Les autorités du Portugal ont décidé de ne pas remettre une femme de 41 ans à la France, soupçonnée d'avoir abandonné ses deux jeunes enfants retrouvés récemment au bord d'une route. Selon un communiqué du parquet régional d'Évora, cette décision a été annoncée mardi.
Malgré ce refus d'exécution du mandat d'arrêt européen émis par les autorités françaises, la Cour d'appel d'Évora a toutefois laissé la porte ouverte : elle a accepté l'idée que Marine R. puisse être remise à la France ultérieurement, pour les actes reprochés qui n’ont pas eu lieu sur le sol portugais.
Retour sur les faits
Le 19 mai, Marine R. a laissé ses deux fils, âgés de quatre et cinq ans, abandonnés au bord d'une route dans le sud du Portugal. Elle a ensuite pris la fuite avec son compagnon. Les deux ont été appréhendés deux jours plus tard à Fátima, où ils ont été placés en détention provisoire suite à leur accusation, servant d'illustration à une situation tragique qui a conduit la justice française à ouvrir une enquête après la disparition de la mère et des enfants signalée à Colmar le 11 mai.
Les enfants, quant à eux, ont été pris en charge et placés dans une famille d'accueil, en attendant un éventuel retour en France, comme l’a rapporté le Tribunal de Setúbal.
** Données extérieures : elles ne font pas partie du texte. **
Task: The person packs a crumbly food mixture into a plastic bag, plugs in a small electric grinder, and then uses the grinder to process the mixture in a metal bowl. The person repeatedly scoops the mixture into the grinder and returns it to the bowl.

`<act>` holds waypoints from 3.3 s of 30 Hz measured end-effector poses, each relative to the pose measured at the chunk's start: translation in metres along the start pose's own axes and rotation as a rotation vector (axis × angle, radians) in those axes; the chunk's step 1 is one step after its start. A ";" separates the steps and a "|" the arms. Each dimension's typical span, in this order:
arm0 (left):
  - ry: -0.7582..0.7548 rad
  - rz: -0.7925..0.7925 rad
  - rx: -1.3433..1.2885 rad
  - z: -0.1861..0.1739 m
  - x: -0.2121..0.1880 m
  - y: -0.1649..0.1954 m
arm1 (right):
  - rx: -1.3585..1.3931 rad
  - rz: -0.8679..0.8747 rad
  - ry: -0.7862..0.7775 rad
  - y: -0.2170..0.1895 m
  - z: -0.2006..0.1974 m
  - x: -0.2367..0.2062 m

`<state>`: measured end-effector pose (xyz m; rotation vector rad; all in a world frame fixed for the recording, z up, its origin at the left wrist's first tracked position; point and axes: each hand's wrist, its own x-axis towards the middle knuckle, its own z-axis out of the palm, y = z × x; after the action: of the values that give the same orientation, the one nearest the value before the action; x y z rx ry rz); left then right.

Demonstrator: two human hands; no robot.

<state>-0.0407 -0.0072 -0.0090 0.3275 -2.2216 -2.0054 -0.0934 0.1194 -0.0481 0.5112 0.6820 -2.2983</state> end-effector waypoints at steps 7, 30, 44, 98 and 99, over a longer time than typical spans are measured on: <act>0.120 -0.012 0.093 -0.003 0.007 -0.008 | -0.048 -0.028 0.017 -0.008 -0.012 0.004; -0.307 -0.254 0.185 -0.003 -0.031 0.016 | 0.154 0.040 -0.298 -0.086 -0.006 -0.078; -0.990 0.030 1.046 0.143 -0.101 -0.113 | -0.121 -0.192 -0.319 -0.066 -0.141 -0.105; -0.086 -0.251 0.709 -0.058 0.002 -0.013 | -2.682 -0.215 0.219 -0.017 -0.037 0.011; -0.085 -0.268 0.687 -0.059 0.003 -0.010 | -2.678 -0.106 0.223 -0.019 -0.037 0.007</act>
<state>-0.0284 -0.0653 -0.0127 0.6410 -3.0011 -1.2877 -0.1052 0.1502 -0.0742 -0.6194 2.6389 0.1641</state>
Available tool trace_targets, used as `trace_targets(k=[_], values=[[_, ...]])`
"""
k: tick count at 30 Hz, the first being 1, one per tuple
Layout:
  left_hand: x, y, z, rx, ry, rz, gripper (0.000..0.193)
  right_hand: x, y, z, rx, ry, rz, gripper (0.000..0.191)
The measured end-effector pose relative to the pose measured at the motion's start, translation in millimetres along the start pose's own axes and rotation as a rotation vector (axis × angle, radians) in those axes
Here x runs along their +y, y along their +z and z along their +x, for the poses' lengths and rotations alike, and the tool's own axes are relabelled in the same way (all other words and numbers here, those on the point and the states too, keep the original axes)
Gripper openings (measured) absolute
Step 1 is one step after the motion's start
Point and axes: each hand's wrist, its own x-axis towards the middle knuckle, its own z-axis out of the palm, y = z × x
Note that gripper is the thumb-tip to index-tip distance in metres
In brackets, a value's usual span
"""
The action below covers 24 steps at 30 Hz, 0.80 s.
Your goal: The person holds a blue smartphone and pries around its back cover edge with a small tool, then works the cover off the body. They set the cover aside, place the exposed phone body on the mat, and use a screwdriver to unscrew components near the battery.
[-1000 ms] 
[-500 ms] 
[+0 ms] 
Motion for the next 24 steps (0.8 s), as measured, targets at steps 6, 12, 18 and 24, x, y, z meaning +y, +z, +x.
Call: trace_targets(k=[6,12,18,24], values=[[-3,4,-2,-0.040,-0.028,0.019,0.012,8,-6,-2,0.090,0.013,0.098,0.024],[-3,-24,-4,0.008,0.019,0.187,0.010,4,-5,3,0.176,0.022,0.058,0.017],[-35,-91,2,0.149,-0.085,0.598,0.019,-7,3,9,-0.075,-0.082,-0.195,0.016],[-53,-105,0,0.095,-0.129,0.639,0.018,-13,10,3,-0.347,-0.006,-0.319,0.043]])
Ce cas soulève de nombreuses questions sur les mécanismes d'assistance aux familles en difficulté, ainsi que sur les dispositifs de protection de l'enfance, topics souvent débattus dans le cadre de l'Observatoire national de l'enfance en danger (ONED).
Des experts en protection de l'enfance, interrogés, ont souligné l'importance de réagir rapidement dans des cas comme celui-ci. "Chaque minute compte lorsque des enfants sont en situation de vulnérabilité", affirme l'une d'elles. Cette affaire met donc en lumière les enjeux complexes liés au droit de la famille et aux régulations internationales concernant l'abandon d'enfants.